Quelle sensibilité ! Quelle modestie ! Quelle honnêteté !!

On se lève le matin et on se dit « tiens, je suis encore là ! au Palais de Carthage, quel bonheur !. Pour bien commencer la journée, je vais leur monter, ces tunisiens, un président comme ils n’en ont jamais vu, honnête, sensible à leurs peines, et surtout modeste. » En disant cela, qu’aurais-je inventé ou ajouté à la réalité donnée en spectacle sur le banc d’un dispensaire de quartier, dans l’attente respectueuse, disciplinée, citoyenne, de son tour d’être vacciné contre le Covid 19 ? Cela se serait passé de commentaire, si notre héros pouvait ignorer qu’il dispose au Palais d’un service médical spécial, que son déplacement vers le dispensaire devait mobiliser à grands frais du personnel et des moyens de sécurité considérables, dont une ambulance médicalisée.
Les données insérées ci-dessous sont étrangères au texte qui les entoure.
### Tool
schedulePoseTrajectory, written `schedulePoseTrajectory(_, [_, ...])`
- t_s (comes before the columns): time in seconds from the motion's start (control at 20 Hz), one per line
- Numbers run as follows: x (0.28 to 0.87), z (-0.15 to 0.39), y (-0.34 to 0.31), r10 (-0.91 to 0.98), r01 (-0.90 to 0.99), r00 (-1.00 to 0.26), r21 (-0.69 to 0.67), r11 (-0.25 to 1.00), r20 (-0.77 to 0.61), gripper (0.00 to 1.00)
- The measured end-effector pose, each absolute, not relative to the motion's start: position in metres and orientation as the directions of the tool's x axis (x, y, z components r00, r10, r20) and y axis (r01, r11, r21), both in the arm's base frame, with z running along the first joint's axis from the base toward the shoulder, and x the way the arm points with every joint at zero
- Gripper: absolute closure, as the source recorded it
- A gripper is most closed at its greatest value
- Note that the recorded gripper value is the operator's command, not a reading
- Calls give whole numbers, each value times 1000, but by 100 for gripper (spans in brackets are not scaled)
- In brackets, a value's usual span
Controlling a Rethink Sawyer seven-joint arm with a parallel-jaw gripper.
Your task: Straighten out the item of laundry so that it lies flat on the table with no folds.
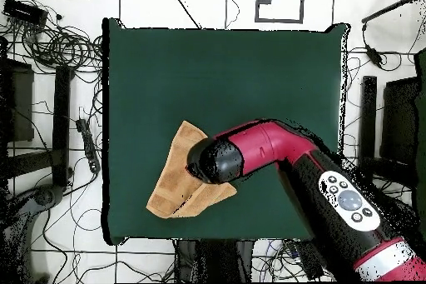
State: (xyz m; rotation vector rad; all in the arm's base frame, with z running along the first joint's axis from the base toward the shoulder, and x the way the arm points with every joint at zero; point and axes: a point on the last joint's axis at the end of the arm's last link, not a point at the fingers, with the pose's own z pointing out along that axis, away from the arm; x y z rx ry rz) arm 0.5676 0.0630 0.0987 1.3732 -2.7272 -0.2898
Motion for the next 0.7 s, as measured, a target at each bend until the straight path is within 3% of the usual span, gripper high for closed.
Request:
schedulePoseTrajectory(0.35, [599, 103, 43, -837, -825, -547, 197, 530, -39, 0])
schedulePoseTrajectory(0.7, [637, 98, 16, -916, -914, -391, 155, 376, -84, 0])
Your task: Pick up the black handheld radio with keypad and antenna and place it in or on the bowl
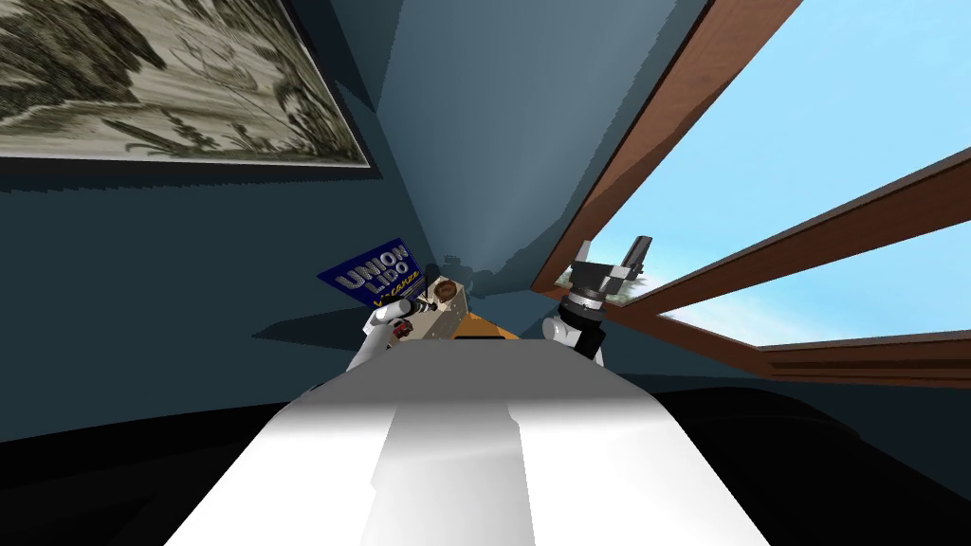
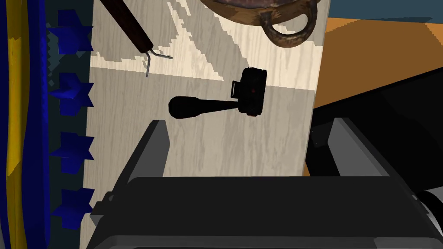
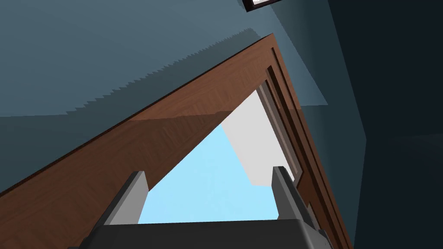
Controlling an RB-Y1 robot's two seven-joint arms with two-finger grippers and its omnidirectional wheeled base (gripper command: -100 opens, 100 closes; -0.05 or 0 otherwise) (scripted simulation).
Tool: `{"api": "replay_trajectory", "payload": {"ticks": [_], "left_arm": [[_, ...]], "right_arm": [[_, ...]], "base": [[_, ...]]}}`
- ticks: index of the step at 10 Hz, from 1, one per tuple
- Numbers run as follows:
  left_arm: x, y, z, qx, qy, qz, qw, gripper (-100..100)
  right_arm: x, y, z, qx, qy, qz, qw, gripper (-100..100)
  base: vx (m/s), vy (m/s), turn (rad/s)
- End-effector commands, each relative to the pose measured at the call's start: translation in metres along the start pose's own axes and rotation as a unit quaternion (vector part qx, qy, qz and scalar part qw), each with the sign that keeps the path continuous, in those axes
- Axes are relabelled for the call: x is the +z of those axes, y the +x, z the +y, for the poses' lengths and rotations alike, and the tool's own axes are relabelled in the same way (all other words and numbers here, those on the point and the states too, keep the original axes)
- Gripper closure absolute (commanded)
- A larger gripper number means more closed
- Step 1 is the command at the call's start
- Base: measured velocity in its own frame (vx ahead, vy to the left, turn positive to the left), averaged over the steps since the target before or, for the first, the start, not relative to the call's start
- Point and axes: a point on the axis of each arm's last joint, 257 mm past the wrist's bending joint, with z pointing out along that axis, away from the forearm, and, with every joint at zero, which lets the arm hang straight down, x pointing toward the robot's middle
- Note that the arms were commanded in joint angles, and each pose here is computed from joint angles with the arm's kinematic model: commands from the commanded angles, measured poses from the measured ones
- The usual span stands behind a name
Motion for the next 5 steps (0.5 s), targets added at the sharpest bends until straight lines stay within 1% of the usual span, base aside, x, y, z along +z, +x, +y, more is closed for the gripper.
{"api": "replay_trajectory", "payload": {"ticks": [1, 4, 5], "left_arm": [[0.0024, -0.0050, 0.0024, -0.021, -0.013, -0.015, 0.9996, -100], [0.0042, -0.0105, 0.0053, -0.050, -0.030, -0.035, 0.9977, -100], [0.0037, -0.0091, 0.0042, -0.042, -0.026, -0.030, 0.9983, -100]], "right_arm": [[0.0000, 0.0000, 0.0000, 0.000, 0.000, 0.000, 1.0000, 0], [0.0000, 0.0000, 0.0000, 0.000, 0.000, 0.000, 1.0000, 0], [0.0000, 0.0000, 0.0000, 0.000, 0.000, 0.000, 1.0000, 0]], "base": [[0.081, -0.028, 0.055], [0.052, -0.020, 0.044], [0.023, -0.005, 0.008]]}}
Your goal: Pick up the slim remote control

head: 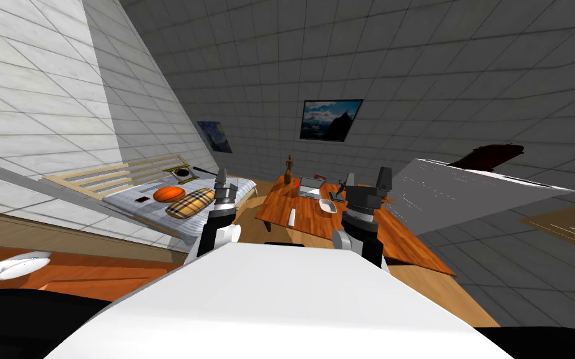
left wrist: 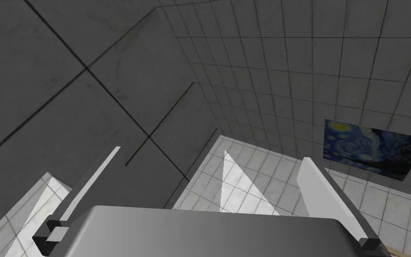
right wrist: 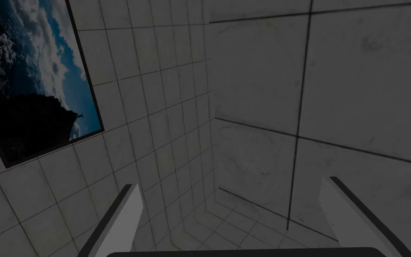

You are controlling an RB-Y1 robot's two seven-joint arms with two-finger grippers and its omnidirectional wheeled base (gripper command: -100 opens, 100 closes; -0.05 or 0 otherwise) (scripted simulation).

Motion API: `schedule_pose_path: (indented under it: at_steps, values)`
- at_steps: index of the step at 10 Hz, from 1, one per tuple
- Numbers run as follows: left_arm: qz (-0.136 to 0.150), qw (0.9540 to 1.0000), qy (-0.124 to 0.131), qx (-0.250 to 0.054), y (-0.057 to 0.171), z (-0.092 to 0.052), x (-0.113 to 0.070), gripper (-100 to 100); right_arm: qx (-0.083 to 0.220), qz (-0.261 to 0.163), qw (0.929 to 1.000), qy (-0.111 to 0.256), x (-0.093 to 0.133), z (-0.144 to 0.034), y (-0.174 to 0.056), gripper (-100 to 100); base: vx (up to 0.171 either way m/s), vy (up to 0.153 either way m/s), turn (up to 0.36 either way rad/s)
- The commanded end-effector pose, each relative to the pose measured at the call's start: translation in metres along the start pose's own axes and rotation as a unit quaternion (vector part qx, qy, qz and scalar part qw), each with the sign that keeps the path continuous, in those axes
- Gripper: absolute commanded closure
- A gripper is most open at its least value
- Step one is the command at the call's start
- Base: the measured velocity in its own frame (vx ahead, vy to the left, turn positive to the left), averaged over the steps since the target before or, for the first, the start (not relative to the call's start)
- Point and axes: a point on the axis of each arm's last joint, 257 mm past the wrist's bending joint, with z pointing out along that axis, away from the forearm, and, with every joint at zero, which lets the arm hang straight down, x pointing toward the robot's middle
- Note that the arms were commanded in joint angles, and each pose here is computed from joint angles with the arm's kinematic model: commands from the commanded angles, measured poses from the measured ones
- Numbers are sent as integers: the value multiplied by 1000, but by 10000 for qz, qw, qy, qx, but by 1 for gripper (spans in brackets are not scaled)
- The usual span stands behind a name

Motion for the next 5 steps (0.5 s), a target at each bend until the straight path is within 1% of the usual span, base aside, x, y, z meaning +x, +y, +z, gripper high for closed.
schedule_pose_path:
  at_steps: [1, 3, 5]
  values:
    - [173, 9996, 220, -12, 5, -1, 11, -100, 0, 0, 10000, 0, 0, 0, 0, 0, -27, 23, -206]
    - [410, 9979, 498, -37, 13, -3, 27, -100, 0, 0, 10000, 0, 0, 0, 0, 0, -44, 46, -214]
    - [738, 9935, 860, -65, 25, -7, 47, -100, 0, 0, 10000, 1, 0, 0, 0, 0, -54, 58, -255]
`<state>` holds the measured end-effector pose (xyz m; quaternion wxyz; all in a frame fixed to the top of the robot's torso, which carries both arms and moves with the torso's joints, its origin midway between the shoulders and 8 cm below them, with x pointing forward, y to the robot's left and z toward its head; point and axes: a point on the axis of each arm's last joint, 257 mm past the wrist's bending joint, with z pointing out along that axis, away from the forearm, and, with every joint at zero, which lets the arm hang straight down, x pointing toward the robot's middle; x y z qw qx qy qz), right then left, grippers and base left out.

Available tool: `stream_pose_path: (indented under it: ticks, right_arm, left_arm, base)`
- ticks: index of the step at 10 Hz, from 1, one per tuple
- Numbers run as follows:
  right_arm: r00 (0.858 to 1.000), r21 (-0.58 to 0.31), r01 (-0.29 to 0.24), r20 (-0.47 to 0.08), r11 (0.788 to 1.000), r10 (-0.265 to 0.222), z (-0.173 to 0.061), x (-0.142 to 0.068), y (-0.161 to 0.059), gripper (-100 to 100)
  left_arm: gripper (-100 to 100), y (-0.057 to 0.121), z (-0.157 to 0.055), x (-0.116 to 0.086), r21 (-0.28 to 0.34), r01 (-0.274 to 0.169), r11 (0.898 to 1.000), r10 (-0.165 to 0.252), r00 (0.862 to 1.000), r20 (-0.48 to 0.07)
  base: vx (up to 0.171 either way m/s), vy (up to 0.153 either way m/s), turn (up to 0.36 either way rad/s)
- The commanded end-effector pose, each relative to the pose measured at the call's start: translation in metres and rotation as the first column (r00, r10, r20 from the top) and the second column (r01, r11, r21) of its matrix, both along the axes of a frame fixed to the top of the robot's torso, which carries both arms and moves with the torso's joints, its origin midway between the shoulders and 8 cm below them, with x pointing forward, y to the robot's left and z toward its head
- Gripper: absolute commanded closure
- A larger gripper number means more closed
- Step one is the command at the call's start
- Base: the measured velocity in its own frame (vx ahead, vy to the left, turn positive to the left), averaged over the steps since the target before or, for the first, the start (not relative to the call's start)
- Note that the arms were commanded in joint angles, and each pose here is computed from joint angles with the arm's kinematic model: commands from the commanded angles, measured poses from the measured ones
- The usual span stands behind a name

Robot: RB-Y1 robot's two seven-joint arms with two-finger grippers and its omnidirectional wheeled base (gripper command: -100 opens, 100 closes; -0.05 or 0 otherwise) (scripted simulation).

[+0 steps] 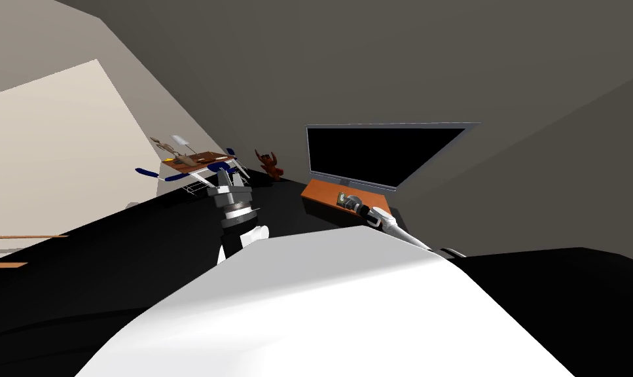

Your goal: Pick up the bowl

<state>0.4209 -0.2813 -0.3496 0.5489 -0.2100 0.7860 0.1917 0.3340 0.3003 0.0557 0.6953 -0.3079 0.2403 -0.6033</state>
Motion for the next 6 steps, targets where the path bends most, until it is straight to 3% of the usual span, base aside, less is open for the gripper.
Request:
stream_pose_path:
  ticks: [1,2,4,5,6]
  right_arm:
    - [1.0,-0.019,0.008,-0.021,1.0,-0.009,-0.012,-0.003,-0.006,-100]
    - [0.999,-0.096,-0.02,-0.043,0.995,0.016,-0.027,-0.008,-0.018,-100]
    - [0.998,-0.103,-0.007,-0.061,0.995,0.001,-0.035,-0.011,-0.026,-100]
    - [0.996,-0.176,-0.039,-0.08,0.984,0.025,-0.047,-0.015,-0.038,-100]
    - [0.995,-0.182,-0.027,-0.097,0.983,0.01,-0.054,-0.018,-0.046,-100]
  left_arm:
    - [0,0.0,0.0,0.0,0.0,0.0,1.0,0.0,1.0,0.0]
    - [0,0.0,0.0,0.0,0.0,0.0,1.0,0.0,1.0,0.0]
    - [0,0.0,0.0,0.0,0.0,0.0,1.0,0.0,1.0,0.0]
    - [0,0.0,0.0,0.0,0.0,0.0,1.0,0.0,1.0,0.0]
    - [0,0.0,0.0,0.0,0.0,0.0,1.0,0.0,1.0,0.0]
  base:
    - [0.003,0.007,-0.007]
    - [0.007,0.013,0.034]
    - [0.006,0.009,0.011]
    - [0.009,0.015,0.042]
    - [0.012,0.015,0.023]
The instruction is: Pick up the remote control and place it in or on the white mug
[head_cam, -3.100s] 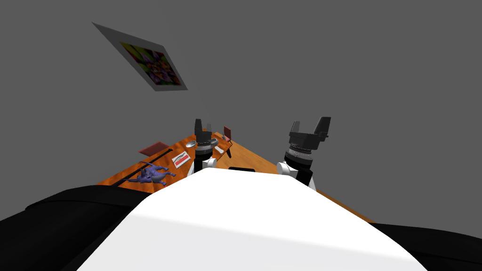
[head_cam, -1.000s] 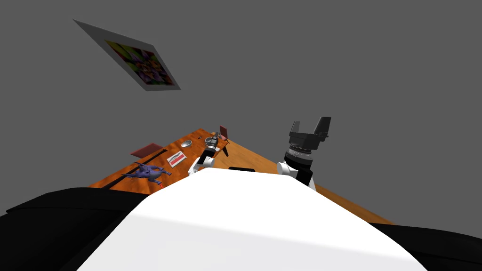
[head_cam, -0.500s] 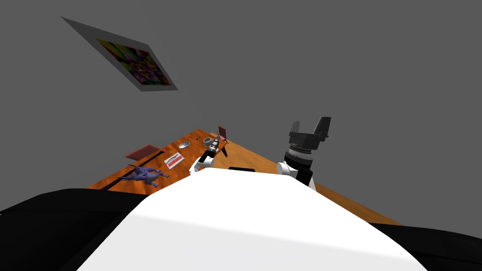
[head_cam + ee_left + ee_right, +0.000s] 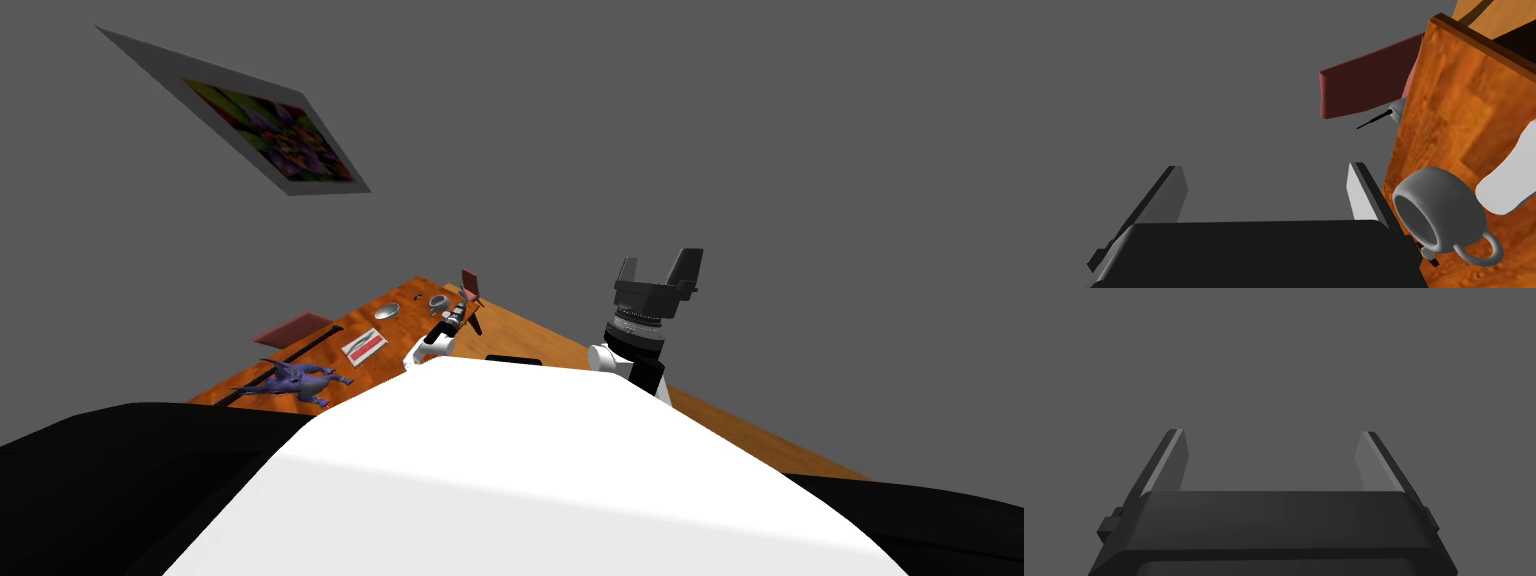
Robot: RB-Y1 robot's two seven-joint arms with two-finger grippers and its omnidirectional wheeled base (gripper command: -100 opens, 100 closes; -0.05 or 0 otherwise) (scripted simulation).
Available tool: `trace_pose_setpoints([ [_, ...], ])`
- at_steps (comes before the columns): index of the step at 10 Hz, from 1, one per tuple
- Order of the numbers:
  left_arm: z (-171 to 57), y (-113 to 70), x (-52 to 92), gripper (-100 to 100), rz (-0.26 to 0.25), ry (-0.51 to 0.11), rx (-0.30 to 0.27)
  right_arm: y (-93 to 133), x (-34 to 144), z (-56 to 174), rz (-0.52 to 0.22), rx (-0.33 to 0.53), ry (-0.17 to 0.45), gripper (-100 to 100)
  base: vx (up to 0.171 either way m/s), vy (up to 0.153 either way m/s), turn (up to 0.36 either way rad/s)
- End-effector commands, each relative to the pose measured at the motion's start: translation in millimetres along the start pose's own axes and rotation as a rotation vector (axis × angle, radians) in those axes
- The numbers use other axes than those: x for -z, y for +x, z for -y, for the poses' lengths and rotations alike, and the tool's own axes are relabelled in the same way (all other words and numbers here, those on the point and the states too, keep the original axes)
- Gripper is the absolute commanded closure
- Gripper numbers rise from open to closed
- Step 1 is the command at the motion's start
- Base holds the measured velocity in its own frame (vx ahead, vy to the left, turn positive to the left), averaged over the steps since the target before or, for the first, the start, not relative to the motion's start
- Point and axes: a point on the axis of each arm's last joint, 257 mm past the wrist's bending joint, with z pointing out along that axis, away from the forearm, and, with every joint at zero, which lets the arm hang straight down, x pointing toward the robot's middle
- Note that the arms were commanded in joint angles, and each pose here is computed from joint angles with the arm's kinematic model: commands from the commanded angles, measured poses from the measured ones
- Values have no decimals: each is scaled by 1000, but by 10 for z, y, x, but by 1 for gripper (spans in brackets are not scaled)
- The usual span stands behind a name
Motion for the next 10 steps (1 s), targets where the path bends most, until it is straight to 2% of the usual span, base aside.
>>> trace_pose_setpoints([
  [1, -162, 6, -32, -100, -11, -47, -4, 0, 0, 0, 0, 0, 0, 0, 31, 11, -28],
  [2, -400, 31, -48, -100, -30, -113, -9, 0, 0, 0, 0, 0, 0, 0, 43, 9, -55],
  [3, -446, 31, -44, -100, -30, -122, -9, 0, 0, 0, 0, 0, 0, 0, 39, 11, -34],
  [4, -616, 56, -53, -100, -50, -175, -14, 0, 0, 0, 0, 0, 0, 0, 50, 20, -82],
  [5, -732, 55, -36, -100, -50, -198, -13, 0, 0, 0, 0, 0, 0, 0, 42, 25, -24],
  [6, -972, 78, -17, -100, -70, -263, -18, 0, 0, 0, 0, 0, 0, 0, 47, 37, -46],
  [7, -1016, 78, -8, -100, -70, -273, -17, 0, 0, 0, 0, 0, 0, 0, 43, 32, -37],
  [8, -1268, 101, 33, -100, -90, -342, -21, 0, 0, 0, 0, 0, 0, 0, 63, 30, -66],
  [9, -1295, 100, 40, -100, -90, -347, -21, 0, 0, 0, 0, 0, 0, 0, 57, 27, -31],
  [10, -1446, 125, 67, -100, -111, -395, -26, 0, 0, 0, 0, 0, 0, 0, 71, 31, -66],
])
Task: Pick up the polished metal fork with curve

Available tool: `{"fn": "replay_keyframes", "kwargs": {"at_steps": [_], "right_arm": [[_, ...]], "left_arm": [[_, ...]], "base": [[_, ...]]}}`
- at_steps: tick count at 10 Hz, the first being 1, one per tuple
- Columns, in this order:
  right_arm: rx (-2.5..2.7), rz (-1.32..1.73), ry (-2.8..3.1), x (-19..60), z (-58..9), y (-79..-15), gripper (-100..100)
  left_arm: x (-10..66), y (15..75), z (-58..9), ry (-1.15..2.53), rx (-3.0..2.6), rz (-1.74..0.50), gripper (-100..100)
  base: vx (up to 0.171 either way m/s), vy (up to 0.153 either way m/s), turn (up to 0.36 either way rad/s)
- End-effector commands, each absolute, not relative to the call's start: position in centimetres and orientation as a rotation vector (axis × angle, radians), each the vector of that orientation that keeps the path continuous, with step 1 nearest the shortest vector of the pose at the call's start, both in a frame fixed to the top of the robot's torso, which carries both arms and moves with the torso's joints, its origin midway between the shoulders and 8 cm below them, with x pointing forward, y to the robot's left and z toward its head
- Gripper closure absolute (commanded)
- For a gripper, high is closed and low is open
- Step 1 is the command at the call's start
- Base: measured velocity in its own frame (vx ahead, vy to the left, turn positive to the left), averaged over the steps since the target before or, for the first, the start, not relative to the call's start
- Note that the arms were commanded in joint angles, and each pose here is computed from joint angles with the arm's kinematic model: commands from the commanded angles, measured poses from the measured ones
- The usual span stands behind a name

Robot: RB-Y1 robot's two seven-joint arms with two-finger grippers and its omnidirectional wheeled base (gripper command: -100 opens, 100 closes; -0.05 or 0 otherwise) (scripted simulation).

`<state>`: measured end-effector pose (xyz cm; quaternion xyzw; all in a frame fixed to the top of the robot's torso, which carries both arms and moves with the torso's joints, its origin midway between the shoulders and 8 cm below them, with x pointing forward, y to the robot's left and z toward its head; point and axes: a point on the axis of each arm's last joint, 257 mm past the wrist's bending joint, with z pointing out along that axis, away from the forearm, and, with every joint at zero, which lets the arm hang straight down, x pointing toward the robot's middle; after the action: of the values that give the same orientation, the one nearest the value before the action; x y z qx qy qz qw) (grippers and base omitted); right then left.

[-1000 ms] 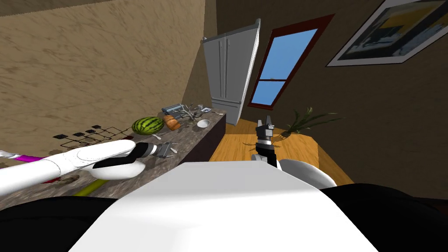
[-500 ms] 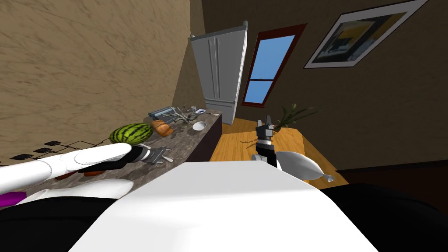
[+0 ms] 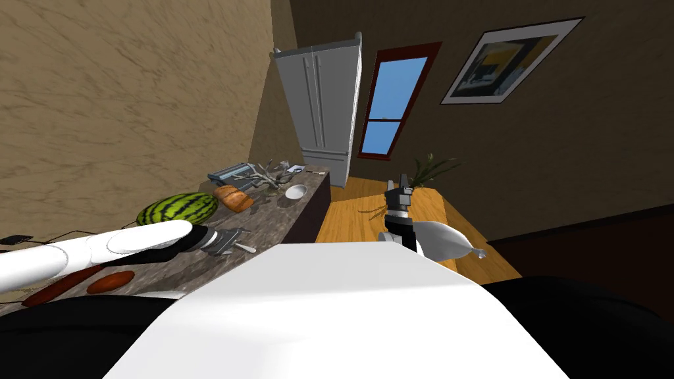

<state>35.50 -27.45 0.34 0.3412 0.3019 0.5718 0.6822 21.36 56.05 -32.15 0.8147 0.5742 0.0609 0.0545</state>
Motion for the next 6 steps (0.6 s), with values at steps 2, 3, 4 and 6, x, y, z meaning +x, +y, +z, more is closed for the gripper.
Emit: {"fn": "replay_keyframes", "kwargs": {"at_steps": [2,3,4,6], "right_arm": [[0.765,1.282,0.677,35.5,0.3,-27.5,0],[0.765,1.282,0.677,35.5,0.3,-27.5,0],[0.766,1.282,0.677,35.5,0.3,-27.5,0],[0.765,1.283,0.677,35.5,0.3,-27.5,0]], "left_arm": [[18.9,57.8,-32.3,1.740,2.558,0.156,-100],[18.9,57.8,-32.3,1.740,2.558,0.156,-100],[17.7,58.6,-32.6,1.739,2.598,0.139,-100],[15.9,59.6,-32.9,1.736,2.653,0.108,-100]], "base": [[0.013,0.066,-0.105],[0.011,0.049,-0.070],[0.016,0.047,-0.104],[0.020,0.069,-0.189]]}}
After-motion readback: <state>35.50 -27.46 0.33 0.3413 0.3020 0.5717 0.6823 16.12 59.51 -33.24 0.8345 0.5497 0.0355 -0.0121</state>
Se moquer ainsi des tunisiens à bout, qui souffrent atrocement de la maladie, de la pauvreté, de la loi des brigands et de l’humiliation de leur pays n’a pas de nom. La déclaration qui a accompagné ce geste artificieux, sournois, selon laquelle il n’avait pas l’intention de se faire vacciner par principe, va plus loin que ce voyeurisme spirituel fade d’une profession de foi qui, en soi, n’intéresse personne, mais par dérogation à laquelle, un sacrifice a été consenti. Eh oui ! La raison, précisa t-il, en était qu’il fallait par cet exemple inciter les tunisiens à se faire vacciner, comme s’ils y étaient réticents, alors que leurs cris de détresse s’élevaient, assourdissants, vers le ciel pour demander justice divine sur leurs tueurs par négligence et supplier ce même président de faire la quête des vaccins où qu’ils se trouvaient. Parler d’honnêteté n’a plus de sens.